§ Provided data:
★ ★ ★ ★
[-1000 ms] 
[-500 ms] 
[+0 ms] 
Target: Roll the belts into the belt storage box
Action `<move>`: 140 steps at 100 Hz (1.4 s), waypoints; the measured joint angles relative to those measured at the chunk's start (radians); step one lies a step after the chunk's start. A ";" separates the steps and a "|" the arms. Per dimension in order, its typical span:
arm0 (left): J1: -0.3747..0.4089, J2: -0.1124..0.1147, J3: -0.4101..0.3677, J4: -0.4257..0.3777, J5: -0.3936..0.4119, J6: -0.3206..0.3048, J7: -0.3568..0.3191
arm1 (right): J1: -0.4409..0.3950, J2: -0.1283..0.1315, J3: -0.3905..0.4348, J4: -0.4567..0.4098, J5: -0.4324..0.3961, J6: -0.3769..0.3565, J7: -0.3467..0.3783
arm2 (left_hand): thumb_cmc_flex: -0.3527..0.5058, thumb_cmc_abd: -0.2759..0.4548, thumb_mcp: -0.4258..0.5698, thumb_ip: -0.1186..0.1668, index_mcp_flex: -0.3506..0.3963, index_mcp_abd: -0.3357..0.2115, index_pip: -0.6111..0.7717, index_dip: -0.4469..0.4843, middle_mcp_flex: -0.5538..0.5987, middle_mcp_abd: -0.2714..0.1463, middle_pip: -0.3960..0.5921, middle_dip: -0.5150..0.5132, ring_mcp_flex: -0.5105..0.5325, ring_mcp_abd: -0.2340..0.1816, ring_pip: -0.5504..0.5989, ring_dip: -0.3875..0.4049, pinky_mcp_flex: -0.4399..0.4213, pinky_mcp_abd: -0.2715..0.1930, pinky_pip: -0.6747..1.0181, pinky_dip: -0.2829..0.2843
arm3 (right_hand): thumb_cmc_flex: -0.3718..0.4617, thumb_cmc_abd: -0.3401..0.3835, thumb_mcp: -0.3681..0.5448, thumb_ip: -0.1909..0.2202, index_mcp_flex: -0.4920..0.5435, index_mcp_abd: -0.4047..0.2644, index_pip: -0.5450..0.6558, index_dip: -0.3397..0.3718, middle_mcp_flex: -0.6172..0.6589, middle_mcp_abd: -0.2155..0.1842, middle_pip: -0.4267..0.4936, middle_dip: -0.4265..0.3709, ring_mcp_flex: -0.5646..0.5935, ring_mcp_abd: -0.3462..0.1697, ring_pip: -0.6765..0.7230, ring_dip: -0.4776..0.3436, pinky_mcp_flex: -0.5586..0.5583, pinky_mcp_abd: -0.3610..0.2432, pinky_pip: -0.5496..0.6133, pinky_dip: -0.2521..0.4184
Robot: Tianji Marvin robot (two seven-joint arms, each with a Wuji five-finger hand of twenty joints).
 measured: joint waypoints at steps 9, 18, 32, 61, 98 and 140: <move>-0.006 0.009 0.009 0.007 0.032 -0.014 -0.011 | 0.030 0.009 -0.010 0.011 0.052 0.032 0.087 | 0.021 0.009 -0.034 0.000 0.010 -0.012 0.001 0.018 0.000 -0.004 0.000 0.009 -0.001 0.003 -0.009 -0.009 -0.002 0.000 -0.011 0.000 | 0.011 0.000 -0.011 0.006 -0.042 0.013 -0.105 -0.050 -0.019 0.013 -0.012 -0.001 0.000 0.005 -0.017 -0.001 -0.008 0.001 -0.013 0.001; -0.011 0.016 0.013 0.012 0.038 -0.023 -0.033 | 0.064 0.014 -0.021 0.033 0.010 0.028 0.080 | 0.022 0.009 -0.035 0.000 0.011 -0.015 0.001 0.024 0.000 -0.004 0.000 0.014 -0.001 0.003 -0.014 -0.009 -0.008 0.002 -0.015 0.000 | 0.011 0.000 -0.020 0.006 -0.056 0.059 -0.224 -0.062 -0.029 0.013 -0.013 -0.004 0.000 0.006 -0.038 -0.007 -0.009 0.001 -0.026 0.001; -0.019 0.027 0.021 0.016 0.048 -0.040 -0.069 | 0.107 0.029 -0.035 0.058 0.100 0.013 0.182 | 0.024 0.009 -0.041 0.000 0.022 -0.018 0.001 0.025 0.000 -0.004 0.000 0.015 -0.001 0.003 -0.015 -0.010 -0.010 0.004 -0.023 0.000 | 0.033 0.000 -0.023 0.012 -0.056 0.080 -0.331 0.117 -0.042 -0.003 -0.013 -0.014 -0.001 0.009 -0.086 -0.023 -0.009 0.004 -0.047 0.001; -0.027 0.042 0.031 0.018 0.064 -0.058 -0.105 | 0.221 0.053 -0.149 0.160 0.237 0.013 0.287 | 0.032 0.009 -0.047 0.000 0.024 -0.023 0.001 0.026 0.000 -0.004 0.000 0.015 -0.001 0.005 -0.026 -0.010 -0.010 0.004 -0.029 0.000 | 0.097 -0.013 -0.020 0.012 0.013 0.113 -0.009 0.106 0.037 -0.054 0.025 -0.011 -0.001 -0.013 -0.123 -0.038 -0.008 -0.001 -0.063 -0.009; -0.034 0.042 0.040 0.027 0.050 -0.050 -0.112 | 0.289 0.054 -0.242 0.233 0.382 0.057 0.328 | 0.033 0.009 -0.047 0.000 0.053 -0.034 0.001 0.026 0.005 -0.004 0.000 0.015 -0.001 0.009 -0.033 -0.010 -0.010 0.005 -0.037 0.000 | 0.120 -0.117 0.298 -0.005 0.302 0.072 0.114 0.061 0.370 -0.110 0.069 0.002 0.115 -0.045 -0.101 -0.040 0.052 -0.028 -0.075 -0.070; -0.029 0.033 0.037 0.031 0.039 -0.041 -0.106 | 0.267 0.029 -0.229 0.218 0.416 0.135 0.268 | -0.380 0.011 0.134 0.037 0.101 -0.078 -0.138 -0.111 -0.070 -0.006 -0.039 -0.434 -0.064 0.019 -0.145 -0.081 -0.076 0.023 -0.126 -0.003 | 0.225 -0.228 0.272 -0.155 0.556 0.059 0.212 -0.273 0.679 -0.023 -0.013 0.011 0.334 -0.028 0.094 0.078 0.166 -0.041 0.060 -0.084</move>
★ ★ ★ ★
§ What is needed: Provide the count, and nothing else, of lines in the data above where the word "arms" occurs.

§ Result: 2